MODEX has just ended, LogiMAT begins next week. As always, the exhibitors – the industry is represented almost in its entirety – are busy advertising and vying for the attention of visitors. What was there to see at MODEX and what can visitors expect at LogiMAT?
In a short video I present my perspective on things. If you don’t want to listen to me, you can read the edited transcript below the video.
Transcript
Has Warehouse Automation Technology Reached a Plateau?
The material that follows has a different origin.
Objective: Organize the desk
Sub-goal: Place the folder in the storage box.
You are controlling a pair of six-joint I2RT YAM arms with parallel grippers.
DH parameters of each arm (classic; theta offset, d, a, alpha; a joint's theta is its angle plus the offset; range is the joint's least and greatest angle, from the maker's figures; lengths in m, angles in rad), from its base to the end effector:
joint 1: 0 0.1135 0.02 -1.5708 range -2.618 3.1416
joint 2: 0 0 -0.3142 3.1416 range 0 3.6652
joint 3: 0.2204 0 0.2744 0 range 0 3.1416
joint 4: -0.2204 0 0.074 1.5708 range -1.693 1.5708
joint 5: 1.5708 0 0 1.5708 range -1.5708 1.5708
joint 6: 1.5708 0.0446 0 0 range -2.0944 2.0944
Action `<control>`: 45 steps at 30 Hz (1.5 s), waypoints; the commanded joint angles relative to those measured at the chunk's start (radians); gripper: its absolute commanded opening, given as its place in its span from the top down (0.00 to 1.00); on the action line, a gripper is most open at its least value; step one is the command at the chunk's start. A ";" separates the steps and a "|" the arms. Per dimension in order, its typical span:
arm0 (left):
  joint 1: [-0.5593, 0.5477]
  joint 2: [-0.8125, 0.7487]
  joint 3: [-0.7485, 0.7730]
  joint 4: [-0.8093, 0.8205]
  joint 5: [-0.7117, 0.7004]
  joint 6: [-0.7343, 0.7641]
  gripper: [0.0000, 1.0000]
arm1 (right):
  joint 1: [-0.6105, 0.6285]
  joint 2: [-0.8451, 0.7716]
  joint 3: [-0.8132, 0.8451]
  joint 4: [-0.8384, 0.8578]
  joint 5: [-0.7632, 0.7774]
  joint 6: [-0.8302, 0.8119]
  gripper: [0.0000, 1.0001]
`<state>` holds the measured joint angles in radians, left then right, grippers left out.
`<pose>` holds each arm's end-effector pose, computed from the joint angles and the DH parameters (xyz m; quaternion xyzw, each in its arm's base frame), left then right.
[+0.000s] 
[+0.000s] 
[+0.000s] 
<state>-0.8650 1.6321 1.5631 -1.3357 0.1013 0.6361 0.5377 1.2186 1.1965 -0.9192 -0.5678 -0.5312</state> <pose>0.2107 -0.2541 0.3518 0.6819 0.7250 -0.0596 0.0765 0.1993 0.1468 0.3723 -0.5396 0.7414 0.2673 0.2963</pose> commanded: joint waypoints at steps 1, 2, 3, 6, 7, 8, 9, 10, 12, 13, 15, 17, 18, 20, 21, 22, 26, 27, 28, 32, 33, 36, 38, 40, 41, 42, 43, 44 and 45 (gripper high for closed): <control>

MODEX in Atlanta, one of the world’s largest trade fairs for logistics technology, has just come to an end. And next week LogiMAT will take place in Stuttgart, which is perhaps even bigger than MODEX. I haven’t been to MODEX, but I will be at LogiMAT, and I’m really looking forward to it, because it always feels like a class reunion. I get to see a lot of friends and former colleagues that I usually only see on my screen throughout the year, if at all.
So I mainly go there to talk to people, not so much for the technology. Because when it comes to technology, I’m not sure I get to see anything really new. In fact, I think we’ve reached a technological plateau when it comes to warehouse automation. Maybe I’m wrong, I will find out next week, but I don’t think that’s the case.
What I expect are incremental improvements on the existing technologies that we already have. I don’t expect anything revolutionary. When I look at the announcements that companies make about their latest technologies at LogiMAT or MODEX, almost everything is some kind of improved version of what they already had or what someone else already had. So maybe some of the things we can see at the show are a little bit better than what we had before, but I don’t think there will be any game changers.
For a technology to be a “game changer”, it must either do something completely different from, and better than, what has been done before. Or that it is significantly cheaper than what has been done before. And if that’s not the case, we only see things that are different, perhaps a little better, but they don’t make an awful lot of difference.
So we’ll see some goods-to-person technologies with different storage systems, we’ll see a lot of piece picking robots that can pick a little bit faster and are a little bit more versatile than the previous generation of robots. We’ll see a lot of AGVs which have been around for 40 years, so maybe they’ve become useful in the meantime. But that’s not what really excites me.
You know, AutoStore was invented some 25 years ago and started changing the landscape of storage technology about 10 years ago. The interesting thing about AutoStore is that it works very differently than other technologies that were around at the time, such as mini-load stacker cranes, single-level shuttles, or multi-level shuttles.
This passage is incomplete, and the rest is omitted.